Pour les particuliers, c'est la fin des prix plafonds, puisque les prix seront désormais fixés par la Commission de régulation de l'énergie en intégrant « une référence aux prix du marché ». Il y aura inévitablement, à terme, un alignement à la hausse sur les prix du marché. Le président de la CRE a d'ailleurs annoncé une hausse de 11 % de la facture des particuliers l'année prochaine.
Cette envolée des tarifs s'ajoute à la flambée des prix du gaz, en hausse de 15 % au début de 2010. Pour les 3,5 millions de familles qui vivent en état de précarité énergétique, de telles hausses ne peuvent que creuser les inégalités et dégrader encore davantage le pouvoir d'achat des plus démunis.
À l'heure où le contrat de service public liant l'État et EDF s'apprête à être renégocié, le projet de loi NOME laisse trop de questions en suspens. La seule certitude que nous ayons est l'augmentation des prix et le renforcement des inégalités. Nous réaffirmons que le tarif de l'électricité est une question de service public, et que l'accès de tous à l'électricité, et à un coût supportable, doit être assuré. Malheureusement, votre texte ne va pas dans ce sens.
Il faut enfin s'interroger sur votre refus d'intégrer l'énergie hydraulique dans l'accès régulé de base. Elle a pourtant toutes les caractéristiques pour cela, davantage même que le nucléaire.
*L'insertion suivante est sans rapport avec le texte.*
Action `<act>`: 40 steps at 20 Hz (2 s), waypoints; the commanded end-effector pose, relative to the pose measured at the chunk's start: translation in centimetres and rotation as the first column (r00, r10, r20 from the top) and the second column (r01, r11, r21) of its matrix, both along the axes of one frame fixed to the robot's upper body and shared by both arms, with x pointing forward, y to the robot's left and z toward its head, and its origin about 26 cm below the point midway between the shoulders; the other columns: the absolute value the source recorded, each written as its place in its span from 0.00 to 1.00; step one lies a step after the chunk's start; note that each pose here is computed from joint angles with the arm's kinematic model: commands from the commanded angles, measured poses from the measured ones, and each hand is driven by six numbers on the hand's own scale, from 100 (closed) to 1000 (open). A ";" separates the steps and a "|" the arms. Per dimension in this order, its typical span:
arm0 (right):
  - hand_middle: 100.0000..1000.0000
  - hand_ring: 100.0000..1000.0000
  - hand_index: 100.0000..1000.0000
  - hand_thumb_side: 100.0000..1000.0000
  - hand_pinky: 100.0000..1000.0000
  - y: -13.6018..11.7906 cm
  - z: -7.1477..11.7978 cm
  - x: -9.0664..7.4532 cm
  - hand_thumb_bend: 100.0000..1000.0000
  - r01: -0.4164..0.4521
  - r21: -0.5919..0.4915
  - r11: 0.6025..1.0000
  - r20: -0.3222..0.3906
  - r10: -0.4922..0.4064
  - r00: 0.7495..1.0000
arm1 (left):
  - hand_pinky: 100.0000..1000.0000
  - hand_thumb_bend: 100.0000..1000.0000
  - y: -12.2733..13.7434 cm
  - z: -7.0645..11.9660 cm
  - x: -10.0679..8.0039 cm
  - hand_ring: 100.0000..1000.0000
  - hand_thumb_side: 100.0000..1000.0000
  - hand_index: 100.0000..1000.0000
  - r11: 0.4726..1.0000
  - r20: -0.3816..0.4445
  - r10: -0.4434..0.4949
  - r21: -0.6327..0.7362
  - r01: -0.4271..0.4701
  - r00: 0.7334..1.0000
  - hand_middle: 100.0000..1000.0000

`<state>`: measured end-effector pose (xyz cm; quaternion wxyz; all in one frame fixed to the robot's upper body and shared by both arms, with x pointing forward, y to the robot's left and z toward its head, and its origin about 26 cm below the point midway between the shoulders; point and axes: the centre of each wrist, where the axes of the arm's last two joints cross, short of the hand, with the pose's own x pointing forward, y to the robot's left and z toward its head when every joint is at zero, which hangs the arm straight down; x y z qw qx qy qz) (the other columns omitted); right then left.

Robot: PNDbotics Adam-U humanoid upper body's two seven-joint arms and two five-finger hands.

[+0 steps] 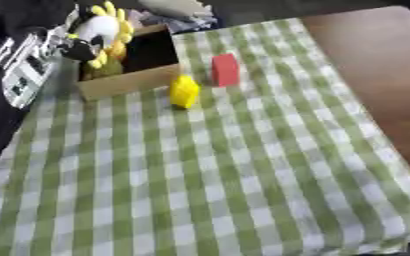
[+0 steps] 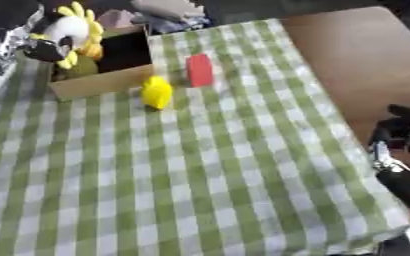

Mais en intégrant l'hydraulique, vous auriez aussi intégré une partie de GDF Suez. Votre texte, c'est donc tout pour GDF et tout pour Suez, en affaiblissant EDF. L'Europe a bon dos pour justifier ces cadeaux faits à Suez ; j'ai pour ma part une autre idée de l'Europe ; c'est pourquoi, avec mon groupe, je voterai contre ce texte. (Applaudissements sur les bancs du groupe SRC.)